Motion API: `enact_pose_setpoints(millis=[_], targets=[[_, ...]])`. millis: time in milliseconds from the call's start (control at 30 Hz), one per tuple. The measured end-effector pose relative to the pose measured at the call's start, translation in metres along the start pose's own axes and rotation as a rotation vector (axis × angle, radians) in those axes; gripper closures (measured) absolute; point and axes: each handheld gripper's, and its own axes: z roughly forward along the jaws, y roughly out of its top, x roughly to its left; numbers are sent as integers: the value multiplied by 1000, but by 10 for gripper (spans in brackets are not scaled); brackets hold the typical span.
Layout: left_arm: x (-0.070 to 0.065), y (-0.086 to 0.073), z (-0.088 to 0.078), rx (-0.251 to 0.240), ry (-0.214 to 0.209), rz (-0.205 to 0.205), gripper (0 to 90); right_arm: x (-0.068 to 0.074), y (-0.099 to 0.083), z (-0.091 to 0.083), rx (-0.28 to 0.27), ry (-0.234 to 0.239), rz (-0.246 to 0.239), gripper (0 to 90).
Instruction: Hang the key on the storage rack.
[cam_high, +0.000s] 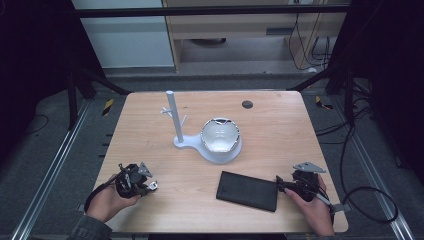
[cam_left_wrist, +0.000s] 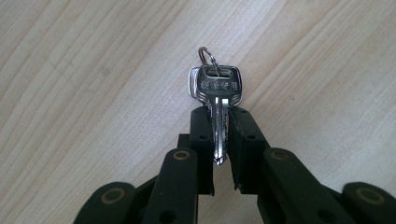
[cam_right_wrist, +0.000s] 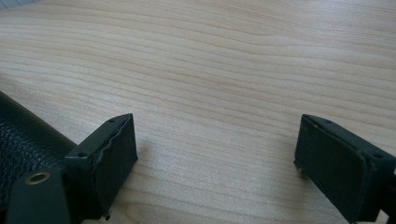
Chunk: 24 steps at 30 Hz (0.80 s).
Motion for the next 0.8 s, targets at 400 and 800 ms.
enact_pose_setpoints(millis=[400,800], targets=[[0,1,-16,-42,31,-5,803,0,0,0,0,2,-5,129],[2,3,-23,-55,27,-8,802,0,0,0,0,2,-8,129]])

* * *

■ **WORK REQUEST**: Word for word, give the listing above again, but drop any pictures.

■ **TASK RESULT**:
Motion API: `enact_pose_setpoints(millis=[_], targets=[[_, ...]])`. millis: time in milliseconds from the call's start (control at 30 Hz), one per tuple. The measured end-effector pose relative to the pose measured at the call's start, translation in metres along the start pose's own axes and rotation as a rotation vector (axis × angle, radians) in those axes; gripper closures (measured) absolute; point and axes: each handheld gripper's, and its own axes: z roughly forward along the jaws, y roughly out of its top, x roughly to its left; numbers are sent as integers: the value multiplied by 1000, but by 10 for gripper (spans in brackets are not scaled); brackets hold the typical span.
Layout: left_arm: x (-0.070 to 0.065), y (-0.086 to 0.073), z (-0.088 to 0.078), rx (-0.251 to 0.240), ry (-0.214 to 0.209), rz (-0.205 to 0.205), gripper (0 to 90); right_arm: x (-0.068 to 0.074), y (-0.099 to 0.083), z (-0.091 to 0.083), rx (-0.28 to 0.27), ry (-0.234 to 0.239), rz (-0.246 to 0.239), gripper (0 to 90).
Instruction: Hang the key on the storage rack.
[cam_high, +0.000s] 
[cam_left_wrist, +0.000s] 
[cam_right_wrist, +0.000s] 
Chunk: 24 steps at 30 Hz (0.80 s).
Motion for the next 0.8 s, targets at 400 and 800 ms.
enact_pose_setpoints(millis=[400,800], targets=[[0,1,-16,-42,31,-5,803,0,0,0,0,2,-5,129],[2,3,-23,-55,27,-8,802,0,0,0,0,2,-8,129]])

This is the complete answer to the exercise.